From Kampot we headed to the island of Koh Rong Samloem and the amazing bungalows of Lazy Beach Resort. After a two-hour boat ride, we arrived at a beautiful, and secluded, private beach. We couldn’t believe our eyes! We passed three very lazy days snorkeling, playing games, reading, eating and generally just relaxing.
Oh yes, Aran got some homework done here, too! Nothing like doing science on a remote island!
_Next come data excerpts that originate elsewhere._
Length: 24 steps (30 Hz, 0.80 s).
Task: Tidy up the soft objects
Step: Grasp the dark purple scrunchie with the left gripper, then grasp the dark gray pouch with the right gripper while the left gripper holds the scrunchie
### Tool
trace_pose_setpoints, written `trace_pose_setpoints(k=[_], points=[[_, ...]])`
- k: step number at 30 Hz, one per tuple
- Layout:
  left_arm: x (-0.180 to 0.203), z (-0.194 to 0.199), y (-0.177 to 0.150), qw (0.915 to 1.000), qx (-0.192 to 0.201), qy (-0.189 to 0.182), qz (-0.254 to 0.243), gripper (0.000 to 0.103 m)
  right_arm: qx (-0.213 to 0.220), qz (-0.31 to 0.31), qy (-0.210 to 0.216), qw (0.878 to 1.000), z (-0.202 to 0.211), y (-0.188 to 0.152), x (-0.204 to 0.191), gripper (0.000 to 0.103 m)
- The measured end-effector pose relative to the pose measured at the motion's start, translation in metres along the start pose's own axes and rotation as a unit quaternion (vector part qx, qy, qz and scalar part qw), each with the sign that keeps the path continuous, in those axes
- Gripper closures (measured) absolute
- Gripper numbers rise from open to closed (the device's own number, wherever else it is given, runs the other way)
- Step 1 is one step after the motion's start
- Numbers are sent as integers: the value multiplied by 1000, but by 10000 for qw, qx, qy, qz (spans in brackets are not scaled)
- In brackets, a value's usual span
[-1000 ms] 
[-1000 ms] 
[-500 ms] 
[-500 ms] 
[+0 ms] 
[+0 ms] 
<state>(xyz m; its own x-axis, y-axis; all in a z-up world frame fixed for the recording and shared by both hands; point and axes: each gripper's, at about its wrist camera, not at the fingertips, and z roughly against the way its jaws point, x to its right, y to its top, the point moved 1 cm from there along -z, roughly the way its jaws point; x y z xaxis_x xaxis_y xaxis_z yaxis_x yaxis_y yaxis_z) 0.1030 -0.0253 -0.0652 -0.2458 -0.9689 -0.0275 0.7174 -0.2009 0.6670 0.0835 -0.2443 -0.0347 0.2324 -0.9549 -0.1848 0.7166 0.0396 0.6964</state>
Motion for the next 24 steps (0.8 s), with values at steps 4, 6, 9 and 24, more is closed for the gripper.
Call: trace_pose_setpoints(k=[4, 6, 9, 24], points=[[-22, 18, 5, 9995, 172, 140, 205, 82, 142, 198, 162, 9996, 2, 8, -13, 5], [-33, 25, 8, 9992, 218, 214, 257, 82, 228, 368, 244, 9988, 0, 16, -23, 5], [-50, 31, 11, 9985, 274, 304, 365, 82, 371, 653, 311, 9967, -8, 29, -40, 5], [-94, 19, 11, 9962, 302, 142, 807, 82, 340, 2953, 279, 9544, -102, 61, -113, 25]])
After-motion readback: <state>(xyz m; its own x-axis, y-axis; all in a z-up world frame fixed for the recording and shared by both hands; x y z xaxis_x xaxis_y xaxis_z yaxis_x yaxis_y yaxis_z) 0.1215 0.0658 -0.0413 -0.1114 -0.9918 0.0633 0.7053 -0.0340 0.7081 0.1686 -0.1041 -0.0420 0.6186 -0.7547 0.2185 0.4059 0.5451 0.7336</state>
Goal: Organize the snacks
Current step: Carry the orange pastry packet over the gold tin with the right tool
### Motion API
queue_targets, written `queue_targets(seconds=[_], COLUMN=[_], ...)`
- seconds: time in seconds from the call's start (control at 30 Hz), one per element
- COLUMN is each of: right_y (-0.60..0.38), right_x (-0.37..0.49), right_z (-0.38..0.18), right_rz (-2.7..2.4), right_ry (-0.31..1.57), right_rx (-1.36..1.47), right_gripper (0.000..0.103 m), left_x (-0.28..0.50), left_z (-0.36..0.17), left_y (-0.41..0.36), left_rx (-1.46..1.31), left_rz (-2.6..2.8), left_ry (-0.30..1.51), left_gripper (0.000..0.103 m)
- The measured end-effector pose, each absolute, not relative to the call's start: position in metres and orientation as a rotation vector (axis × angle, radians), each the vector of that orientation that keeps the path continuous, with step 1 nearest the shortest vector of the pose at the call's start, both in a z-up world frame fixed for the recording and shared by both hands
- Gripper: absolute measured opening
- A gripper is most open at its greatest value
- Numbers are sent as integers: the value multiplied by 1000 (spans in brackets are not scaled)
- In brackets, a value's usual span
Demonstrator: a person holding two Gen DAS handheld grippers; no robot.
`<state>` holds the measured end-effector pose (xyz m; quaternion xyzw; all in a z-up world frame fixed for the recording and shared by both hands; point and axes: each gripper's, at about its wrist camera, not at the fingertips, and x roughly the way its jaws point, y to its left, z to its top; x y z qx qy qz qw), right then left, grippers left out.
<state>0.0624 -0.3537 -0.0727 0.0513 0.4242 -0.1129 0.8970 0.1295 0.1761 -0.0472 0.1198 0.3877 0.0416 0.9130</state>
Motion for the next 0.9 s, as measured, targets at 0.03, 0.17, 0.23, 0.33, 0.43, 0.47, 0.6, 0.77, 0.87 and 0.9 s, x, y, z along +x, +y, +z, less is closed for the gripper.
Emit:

One evening some fellow travelers on the Facebook group, Families on the Move, came across the island to find us and share a dinner. We hit it off really well, and sat chatting until late. As it was dark, and they were two women and a young girl, we offered to walk them back across the island (a 20 minute walk) through the jungle. Armed with flashlights and bold spirits, off we went. It was when we met the white and black striped snake crossing our path that our resolve weakened a bit. We later learned it was a very venomous snake, indeed!
After several idyllic days, we reluctantly hopped aboard the boat again and headed back toward the mainland and Phnom Pehn where we spent a couple more days getting our Vietnam visas sorted out. While back in the city, we spent some time visiting the Royal Palace, and finding backstreet wonders, like the shadow puppet show at the Sovanna Phum Arts Association, and fresh-made noodles at the Chinese Noodle House (special thanks to Anthony and Rose for the tip).
We left Cambodia with many happy memories of temples, food, culture, and people! Definitely a country we will look back on fondly.